« Le poisson vit dans l'eau, la plante dans la terre
L'oiseau dans le ciel, le soleil au firmament
La salamandre devait prendre naissance dans le feu
Et Jacob Boehme trouve dans le Cœur de Dieu son élément. »
— ANGELUS SILESIUS
Jacob Boehme doit être reconnu comme l'un des plus grands gnostiques chrétiens. J'emploie ce mot non dans le sens des hérésies des premiers siècles du christianisme mais bien pour désigner un savoir fondé sur la révélation et utilisant plutôt des mythes et des symboles que des concepts : c'est un savoir contemplatif bien plus que discursif.
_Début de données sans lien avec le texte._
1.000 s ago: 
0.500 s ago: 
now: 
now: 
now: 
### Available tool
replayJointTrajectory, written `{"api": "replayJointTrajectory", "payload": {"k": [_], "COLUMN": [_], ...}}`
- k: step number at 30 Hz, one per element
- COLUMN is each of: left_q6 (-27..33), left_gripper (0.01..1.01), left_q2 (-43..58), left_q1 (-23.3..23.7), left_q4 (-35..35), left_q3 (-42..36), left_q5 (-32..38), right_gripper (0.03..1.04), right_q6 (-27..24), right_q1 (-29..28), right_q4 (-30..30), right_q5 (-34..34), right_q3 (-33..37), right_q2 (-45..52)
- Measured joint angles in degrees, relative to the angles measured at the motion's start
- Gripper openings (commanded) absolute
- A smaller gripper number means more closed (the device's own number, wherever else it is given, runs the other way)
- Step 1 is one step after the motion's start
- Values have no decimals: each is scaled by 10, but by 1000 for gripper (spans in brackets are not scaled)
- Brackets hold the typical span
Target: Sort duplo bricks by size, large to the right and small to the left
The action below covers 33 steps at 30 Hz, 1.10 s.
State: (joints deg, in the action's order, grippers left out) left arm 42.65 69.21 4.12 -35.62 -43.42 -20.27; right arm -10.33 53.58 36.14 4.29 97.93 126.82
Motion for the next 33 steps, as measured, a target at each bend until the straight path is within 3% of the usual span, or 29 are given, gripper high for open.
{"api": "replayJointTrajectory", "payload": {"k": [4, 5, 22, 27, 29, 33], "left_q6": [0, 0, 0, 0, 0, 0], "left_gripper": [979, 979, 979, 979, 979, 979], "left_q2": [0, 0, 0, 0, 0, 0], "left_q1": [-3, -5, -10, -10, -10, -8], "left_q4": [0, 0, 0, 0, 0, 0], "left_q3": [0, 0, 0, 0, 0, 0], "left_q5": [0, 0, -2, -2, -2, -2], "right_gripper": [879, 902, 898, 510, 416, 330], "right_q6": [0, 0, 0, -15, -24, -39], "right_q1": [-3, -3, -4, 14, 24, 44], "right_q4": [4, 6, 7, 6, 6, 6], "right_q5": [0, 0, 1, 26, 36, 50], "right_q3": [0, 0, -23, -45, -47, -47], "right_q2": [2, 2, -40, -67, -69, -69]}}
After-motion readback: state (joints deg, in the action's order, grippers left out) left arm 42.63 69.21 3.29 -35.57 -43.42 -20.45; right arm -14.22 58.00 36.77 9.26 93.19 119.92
Telle est la philosophie religieuse ou théosophie.
Rien ne caractérise mieux Boehme que sa grande simplicité de cœur et sa pureté d'âme toute enfantine. On comprend par là qu'il pouvait s'écrier au moment de mourir : « Et maintenant je prends le chemin du Paradis ». Il n'était ni un savant, ni un lettré, ni un scolastique, mais simplement un artisan cordonnier. Il appartenait à la classe des sages sortis du peuple.
La doctrine boehmiste de l'Ungrund ne se distingue pas par une netteté propre à tout concept. Mais on ne peut pas non plus l'exiger de lui, car un tel concept de l'Ungrund n'est guère possible, c'est un domaine qui dépasse les bornes des conceptions rationnelles. Personnellement, j'ai toujours pensé que la théodicée, élaborée par les systèmes dominants de la théologie rationnelle, transforme les relations entre Dieu et le monde en une comédie, en un jeu de Dieu avec lui-même et qu'elle reflète l'antique esclavage de l'homme, son abattement et sa peur.
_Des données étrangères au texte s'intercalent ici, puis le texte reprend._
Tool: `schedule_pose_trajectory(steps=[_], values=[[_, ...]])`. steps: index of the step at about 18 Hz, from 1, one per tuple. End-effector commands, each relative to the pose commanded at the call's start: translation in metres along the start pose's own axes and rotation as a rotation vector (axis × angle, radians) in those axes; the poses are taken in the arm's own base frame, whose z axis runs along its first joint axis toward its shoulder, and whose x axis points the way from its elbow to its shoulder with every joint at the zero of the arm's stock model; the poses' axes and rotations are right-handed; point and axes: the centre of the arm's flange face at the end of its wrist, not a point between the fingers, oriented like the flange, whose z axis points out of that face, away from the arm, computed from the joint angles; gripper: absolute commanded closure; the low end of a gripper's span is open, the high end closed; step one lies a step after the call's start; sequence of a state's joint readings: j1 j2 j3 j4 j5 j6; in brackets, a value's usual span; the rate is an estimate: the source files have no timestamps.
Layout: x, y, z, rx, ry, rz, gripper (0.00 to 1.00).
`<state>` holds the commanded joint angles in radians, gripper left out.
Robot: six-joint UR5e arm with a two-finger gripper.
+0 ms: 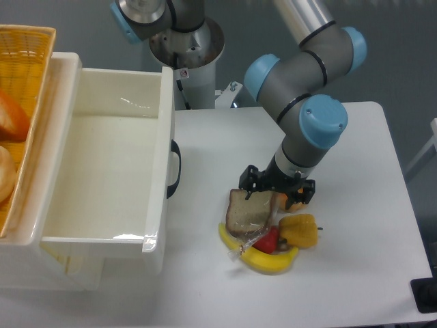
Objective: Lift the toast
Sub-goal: 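Lower the gripper over the wrapped toast slice on the food pile, then close the gripper on the edge of the wrapped toast slice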
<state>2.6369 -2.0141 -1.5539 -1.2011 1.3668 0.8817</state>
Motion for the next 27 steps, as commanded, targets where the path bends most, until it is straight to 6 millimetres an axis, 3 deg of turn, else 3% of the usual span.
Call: schedule_pose_trajectory(steps=[8,18,27], values=[[-0.015,-0.001,0.026,0.000,0.047,0.064,0.00],[-0.017,-0.002,0.056,-0.028,0.085,0.099,0.00],[-0.011,-0.004,0.064,-0.039,0.095,0.109,0.01]])
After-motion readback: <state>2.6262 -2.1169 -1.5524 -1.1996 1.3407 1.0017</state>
Boehme veut comprendre le mystère de la création de l'univers comme une tragédie non seulement humaine mais aussi divine. Ce qui sauve la théologie rationnelle cataphatique, c'est uniquement le fait qu'à un certain moment elle se transforme en théologie apophatique et affirme que nous nous trouvons devant un mystère aussi inconcevable qu'inexprimable devant lequel nous devons nous incliner.
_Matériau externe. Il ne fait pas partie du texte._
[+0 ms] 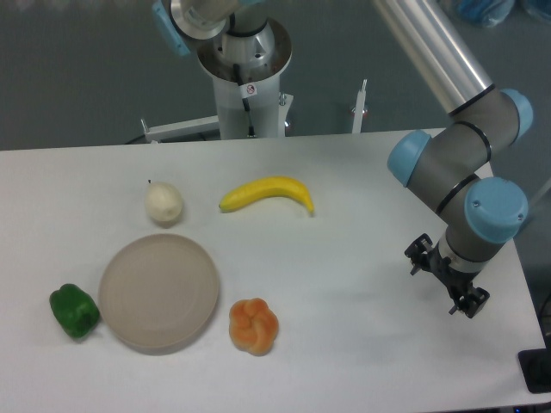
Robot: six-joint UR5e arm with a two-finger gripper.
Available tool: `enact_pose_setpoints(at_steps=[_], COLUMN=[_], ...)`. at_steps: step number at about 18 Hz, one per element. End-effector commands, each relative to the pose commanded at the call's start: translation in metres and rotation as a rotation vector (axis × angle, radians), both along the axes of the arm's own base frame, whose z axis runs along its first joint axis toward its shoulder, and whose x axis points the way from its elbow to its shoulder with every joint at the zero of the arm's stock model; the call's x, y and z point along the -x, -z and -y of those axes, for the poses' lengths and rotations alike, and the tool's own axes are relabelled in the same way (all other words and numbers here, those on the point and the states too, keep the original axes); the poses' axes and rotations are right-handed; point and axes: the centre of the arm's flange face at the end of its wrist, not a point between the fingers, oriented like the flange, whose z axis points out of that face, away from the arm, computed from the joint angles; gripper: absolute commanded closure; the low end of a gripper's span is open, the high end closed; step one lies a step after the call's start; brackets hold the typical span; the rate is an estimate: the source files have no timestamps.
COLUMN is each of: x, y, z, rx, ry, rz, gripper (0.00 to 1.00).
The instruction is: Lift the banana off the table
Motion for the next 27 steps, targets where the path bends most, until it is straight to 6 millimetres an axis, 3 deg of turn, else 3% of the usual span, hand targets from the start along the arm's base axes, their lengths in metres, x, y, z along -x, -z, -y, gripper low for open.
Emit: enact_pose_setpoints(at_steps=[7, 13, 14, 15, 19, 23, 27], x=[-0.007, -0.052, -0.064, -0.09, -0.169, -0.214, -0.251], y=[0.001, 0.003, 0.0, 0.0, 0.02, 0.01, 0.024], z=[0.0, 0.032, 0.036, 0.039, 0.069, 0.094, 0.114], rx=[0.006, 0.013, 0.015, 0.028, 0.094, 0.102, 0.138], ry=[-0.012, -0.004, 0.006, 0.032, 0.108, 0.159, 0.179], rz=[0.011, 0.039, 0.043, 0.054, 0.117, 0.128, 0.16], gripper=[0.0, 0.0, 0.0, 0.0, 0.0, 0.0, 0.0])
L'Ungrund est donc le Néant, l'œil insondable de l'éternité et en même temps une volonté, une volonté sans fond, abyssale, indéterminée. Mais c'est un Néant qui est « la faim du Quelque Chose ». La liberté réside dans les ténèbres et a soif de lumière. Et la liberté est la cause de la lumière.
De toutes les doctrines parues sur la Sophia, la plus remarquable et vraiment la première dans l'histoire de la pensée chrétienne est celle de Boehme : ce fut une intuition parfaitement originale. Si, par l'Ungrund, Boehme voit les ténèbres au fondement de l'être, par la Sophia il voit la lumière.
Sa conception de la Sophia a ses aspects théologique et cosmologique ; mais elle est surtout anthropologique. Pour lui, la Sophia est, suivant une image de l'homme, pure, vierge, chaste et essentiellement intégrale ; elle est précisément la pureté et la virginité, l'intégrité et la chasteté de l'homme, elle est l'image et la ressemblance de Dieu en l'homme.
On ne peut séparer cette doctrine sur la Sophia de celle qu'il a donnée sur l'Androgyne, c'est-à-dire sur l'intégrité initiale de l'homme. La sophianité est proprement l'androgynie. L'homme est une nature androgyne, bisexuée, à la fois masculine et féminine. La chute de l'homme est la perte de la Vierge-Sophia, qui s'envole aux cieux, tandis que, sur la terre, apparaît Ève, la féminité.